E360: Does that economic role mean there’s resistance to pushing industry too hard?

Menefee: That’s what makes framing so important. I am very careful to never come in and suggest that I’m trying to close the plants. I’m about fairness. There are rules of the road. If you run a stop sign, and a police officer is around, you’re going to get in trouble. We have companies routinely running stop signs in this area, and we have a state regulatory agency that is asleep at the wheel. There are other ways you could frame the argument that would turn people off, because it would be viewed as an attack on their livelihood instead of simply asking for fairness.

 E360: You mentioned the state regulator, the Texas Commission on Environmental Quality (TCEQ). What problems do you see at that agency, and what changes would make it more effective?

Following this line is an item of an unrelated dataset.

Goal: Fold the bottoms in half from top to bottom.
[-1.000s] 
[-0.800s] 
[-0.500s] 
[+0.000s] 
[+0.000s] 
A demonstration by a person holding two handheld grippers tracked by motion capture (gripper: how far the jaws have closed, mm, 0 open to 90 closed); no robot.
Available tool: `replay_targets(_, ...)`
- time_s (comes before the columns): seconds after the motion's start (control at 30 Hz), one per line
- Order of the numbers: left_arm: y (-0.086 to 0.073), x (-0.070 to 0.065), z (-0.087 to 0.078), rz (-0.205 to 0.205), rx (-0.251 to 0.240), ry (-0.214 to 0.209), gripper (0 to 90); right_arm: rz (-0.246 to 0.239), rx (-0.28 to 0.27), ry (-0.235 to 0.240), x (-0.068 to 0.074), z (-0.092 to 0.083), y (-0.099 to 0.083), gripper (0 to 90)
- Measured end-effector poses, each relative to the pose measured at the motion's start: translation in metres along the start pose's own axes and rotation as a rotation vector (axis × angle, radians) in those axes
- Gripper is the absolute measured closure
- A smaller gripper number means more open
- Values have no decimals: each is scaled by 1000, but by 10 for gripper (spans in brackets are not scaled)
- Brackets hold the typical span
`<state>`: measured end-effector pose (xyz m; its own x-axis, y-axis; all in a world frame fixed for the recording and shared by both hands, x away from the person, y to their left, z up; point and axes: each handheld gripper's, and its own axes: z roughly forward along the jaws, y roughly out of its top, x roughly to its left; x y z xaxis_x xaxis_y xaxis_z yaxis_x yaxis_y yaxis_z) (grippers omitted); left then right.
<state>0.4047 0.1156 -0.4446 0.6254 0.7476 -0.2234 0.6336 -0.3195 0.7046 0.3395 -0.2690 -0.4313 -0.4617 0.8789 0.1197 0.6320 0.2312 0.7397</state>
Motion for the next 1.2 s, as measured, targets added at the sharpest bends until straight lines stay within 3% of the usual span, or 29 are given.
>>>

Menefee: This is the result of legislative session after legislative session of far-right legislators continuing to weaken the TCEQ. It no longer views itself as a regulatory body or enforcing authority. I think they view their role as a facilitator: “We are facilitating you getting your permits. We are facilitating you polluting the air.” As opposed to, “We are reviewing your application to see if you’re going to harm communities. We are doing routine checks. We are enforcing the laws.” It would take a fundamental change from top to bottom, and viewing itself as the agency that holds industry accountable. And it would take legislative changes. In this country, we hold people accountable for all kinds of things. In Texas, we don’t often hold industry accountable for their mistakes.

E360: With climate change causing more intense and frequent storms, how worried are you about the vulnerability of Harris County’s industrial infrastructure?

Menefee: Hugely concerned. It’s just unique, being in Houston, which has all these floods, all these hurricanes, and then being the world’s petrochemical and energy capital at the same time. We’ve had like seven “once-in-500-year” floods in the past few years. These things make you very nervous when you live close to this many chemical facilities. Obviously we want the facilities to be as resilient as possible. There are two issues for us. One is that each storm causes chemical releases. The second is the risk of a storm whose eye goes right through the Houston Ship Channel, where all these chemical plants are, and just tears into them. It could be catastrophic, unlike anything we’ve seen in modern history in this country, and I don’t even know how we would begin to deal with that.

 “If you signed up to be an advocate for people and to fight these fights, you need to fight these fights.”

That’s why we’re so focused on the reinstatement of the federal chemical disaster rule. The Obama administration created a standard for reporting, for mitigation, for understanding exactly what’s at each facility. And Trump rolled it back. The rule is coming back now. It increases reporting requirements for the facilities. It increases information sharing. We have like 1,200 chemical facilities, so for communities and first responders to have information to deal with these disasters is a very big deal. When there’s some unknown chemical coming out of a facility because of an explosion, it is a terrifying event.

E360: What can other communities living with heavy industries learn from your experience?

Menefee: Well, I hope they’re not dealing with the same restraints. But there are some lessons about not being afraid to think outside the box, not being afraid that industry’s going to come running after you. If you signed up to be an advocate for people and to fight these fights, you need to fight these fights. In every case, we’re starting with the outcome that we want, and we’re working backwards. So the lesson learned is that you probably have a better situation than us, so use the creativity and make the most of it.

This interview was edited for length and clarity.